Maria Benedetta de Vito, laureata in Letteratura portoghese, giornalista professionista, ghostwriter, traduttrice, scrittrice, è nata e vive a Roma. Ha lavorato per più di vent’anni al Gazzettino e collabora con diversi siti Internet. Ha scritto L’ingegnere e altri racconti (Stampa alternativa, Millelire, 1990), Il naso Augusto (Moby Dick edizioni edizioni, 1995), C’ero una volta (Oltre edizioni, 2019), Cuoresardo (bookabook, 2023). Ha tradotto Lei non sarà mai infedele di Jeanne De Casalis (Nutrimenti, 2003) e L’enigma delle sabbie di Erskine Childers (Nuova Editrice Berti, 2012).
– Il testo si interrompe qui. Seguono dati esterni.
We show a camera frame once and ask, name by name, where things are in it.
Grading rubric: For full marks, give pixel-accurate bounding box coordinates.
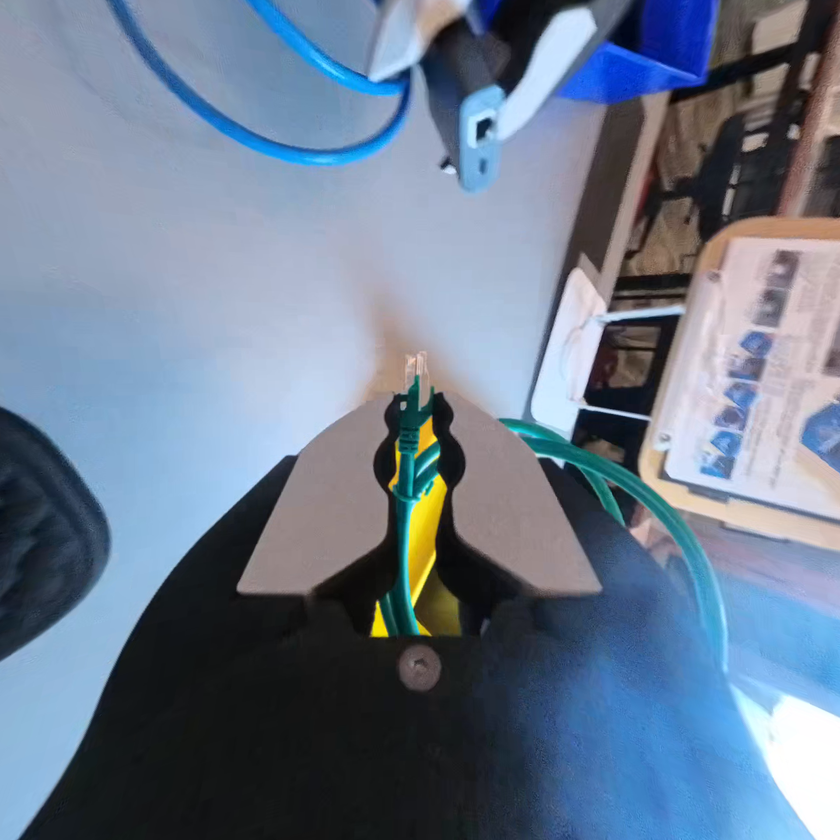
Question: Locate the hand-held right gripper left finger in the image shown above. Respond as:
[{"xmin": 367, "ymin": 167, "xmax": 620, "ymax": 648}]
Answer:
[{"xmin": 236, "ymin": 392, "xmax": 411, "ymax": 632}]

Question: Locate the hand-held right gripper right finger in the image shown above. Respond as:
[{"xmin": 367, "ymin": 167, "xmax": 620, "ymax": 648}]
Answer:
[{"xmin": 430, "ymin": 391, "xmax": 603, "ymax": 634}]

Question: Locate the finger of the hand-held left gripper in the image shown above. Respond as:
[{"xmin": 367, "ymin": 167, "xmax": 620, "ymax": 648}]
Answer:
[
  {"xmin": 364, "ymin": 0, "xmax": 475, "ymax": 84},
  {"xmin": 495, "ymin": 7, "xmax": 601, "ymax": 143}
]

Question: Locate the black network switch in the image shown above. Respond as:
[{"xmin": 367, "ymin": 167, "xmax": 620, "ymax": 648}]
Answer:
[{"xmin": 416, "ymin": 23, "xmax": 526, "ymax": 194}]

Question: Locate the blue plastic bin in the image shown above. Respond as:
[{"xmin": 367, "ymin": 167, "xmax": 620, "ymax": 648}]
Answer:
[{"xmin": 472, "ymin": 0, "xmax": 719, "ymax": 103}]

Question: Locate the green ethernet cable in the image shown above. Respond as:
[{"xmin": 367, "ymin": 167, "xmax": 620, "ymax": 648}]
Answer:
[{"xmin": 377, "ymin": 351, "xmax": 731, "ymax": 672}]

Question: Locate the blue ethernet cable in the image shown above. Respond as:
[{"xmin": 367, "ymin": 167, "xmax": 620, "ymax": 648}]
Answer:
[{"xmin": 108, "ymin": 0, "xmax": 414, "ymax": 167}]

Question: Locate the yellow plastic bin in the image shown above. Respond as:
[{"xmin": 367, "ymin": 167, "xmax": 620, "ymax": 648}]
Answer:
[{"xmin": 371, "ymin": 420, "xmax": 464, "ymax": 639}]

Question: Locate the black office chair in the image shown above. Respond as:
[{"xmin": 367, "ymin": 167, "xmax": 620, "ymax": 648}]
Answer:
[{"xmin": 663, "ymin": 112, "xmax": 798, "ymax": 238}]

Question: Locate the white document stand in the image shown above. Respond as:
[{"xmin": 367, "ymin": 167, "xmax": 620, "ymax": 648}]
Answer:
[{"xmin": 528, "ymin": 266, "xmax": 723, "ymax": 454}]

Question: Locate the instruction sheet on board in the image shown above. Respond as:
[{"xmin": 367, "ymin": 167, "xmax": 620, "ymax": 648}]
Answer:
[{"xmin": 640, "ymin": 217, "xmax": 840, "ymax": 553}]

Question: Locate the dark cloth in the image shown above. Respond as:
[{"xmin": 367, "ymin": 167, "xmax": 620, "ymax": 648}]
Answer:
[{"xmin": 0, "ymin": 407, "xmax": 111, "ymax": 660}]

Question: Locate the printed instruction sheet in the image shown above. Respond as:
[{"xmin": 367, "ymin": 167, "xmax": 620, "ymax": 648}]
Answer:
[{"xmin": 663, "ymin": 236, "xmax": 840, "ymax": 521}]
Perché ha scritto questo libro? chiediamo all’autrice. Ci risponde: “Andando, un giorno di sole, da mia madre ancora viva, udii la voce della villa romana offesa da me che solo di quella sarda ho scritto. “E di me, dimmi, di me, perché ti sei dimenticata? Tra le mie ora deserte stanze, ti sei fatta grande, nel mio giardino hai inseguito il lume lassù?”. Dentro, mia madre mi attendeva con il caffè servito col cucchiaino d’argento e lì, intorno a noi, c’erano – lo sentivo – la Mimma, Sormario, la nonna Lisetta. Non eravamo sole. Dovevo scrivere e ora l’ho fatto”.